Billions unvaccinated

Nevertheless, billions of people are still unvaccinated around the world, most of them in developing countries.

Covax, an international public-private partnership co-led by WHO and Gavi, has delivered 1.4 billion doses to 145 countries, well below the two billion doses expected by the end of 2021.

World Health Organization chief Tedros Adhanom Ghebreyesus has warned that inequality in access to vaccines could lead to the emergence of new, possibly more contagious, variants.

The WHO wants 70% of the population of each country to be vaccinated by July.

But the records are uneven.

Nearly 80% of the French population, for example, received two doses. But only 15% of the African continent’s population is fully immunized, according to data from the University of Oxford.

On average, 42% of the population in 92 low- and middle-income countries participating in Covax received two doses.

“Vaccine inequality is the greatest moral failure of our time and people and countries are paying the price,” UN Secretary-General Antonio Guterres said earlier this year.

Covax says it now has enough doses to vaccinate around 45% of the population in the 92 countries receiving donations. But 25 of these countries lack the infrastructure for an effective vaccination campaign.

Worse still, many developing countries are receiving doses too close to their expiry date.

UNICEF Supply Division Director Etleva Kadilli said that as of December nearly 100 million doses had been refused, “the majority because of the shelf life of the product”.

Gavi has decided that doses should be valid for at least 10 weeks upon arrival in countries.

Blocking patents

Countries like South Africa and India have long called on the World Trade Organization to suspend intellectual property rights over Covid vaccines and treatments, so they can massively ramp up production.

After fierce opposition from pharmaceutical giants, a first compromise was found between the United States, the European Union, India and South Africa last month.

But several key countries like Switzerland have yet to sign. Doctors Without Borders also says there are “key limitations” in the agreement, such as vaccine-only coverage and geographic limits.

The pharmaceutical companies claim that the patents are not the real problem.

Cueni of IFPMA, a major pharmaceutical lobby group, said the problem now was logistics.

“What we need is money to have storage, transport, more trained health workers, campaigns to counter misinformation: these are the real challenges and not the waiver of the patent”, a- he declared.

New variants

Current vaccines target the virus that swept the world in 2020. Although they greatly reduce the risk of serious illness from Covid, they offer only partial protection – especially against newer variants such as the now Omicron dominant.

Several vaccine makers have started testing jabs that target Omicron.

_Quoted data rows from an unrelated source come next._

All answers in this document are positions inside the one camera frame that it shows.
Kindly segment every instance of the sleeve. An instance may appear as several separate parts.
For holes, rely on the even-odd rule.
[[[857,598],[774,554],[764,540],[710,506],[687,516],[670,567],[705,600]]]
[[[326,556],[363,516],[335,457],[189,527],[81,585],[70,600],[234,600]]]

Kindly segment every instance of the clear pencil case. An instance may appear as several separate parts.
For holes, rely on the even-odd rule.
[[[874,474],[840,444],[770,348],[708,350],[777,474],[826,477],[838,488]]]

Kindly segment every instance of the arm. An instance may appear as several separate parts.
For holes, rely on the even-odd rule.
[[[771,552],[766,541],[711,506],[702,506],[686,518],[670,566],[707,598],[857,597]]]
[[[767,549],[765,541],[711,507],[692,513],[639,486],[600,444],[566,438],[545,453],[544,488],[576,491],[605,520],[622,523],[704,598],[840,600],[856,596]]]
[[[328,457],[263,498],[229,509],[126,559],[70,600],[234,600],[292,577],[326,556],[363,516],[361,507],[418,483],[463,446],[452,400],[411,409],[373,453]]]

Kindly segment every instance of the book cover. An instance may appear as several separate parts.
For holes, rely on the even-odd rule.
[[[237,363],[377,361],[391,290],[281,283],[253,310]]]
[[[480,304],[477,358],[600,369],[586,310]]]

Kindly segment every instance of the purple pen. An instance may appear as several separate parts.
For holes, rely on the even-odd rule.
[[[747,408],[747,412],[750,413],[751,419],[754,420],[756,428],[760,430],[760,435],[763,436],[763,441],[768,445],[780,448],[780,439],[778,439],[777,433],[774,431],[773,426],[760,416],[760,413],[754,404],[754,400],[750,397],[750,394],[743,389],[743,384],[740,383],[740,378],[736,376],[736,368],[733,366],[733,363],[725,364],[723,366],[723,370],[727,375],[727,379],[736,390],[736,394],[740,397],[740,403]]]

They have been delayed but could be available in a few months, if approved by health authorities.

And despite the billions who have yet to receive a first dose, the United States, Britain, France and Israel have begun rolling out a fourth, starting with the most vulnerable.

On Wednesday, the EU medicines watchdog approved a second booster for people aged 80 and over.

“No country can emerge from the pandemic,” Tedros warned.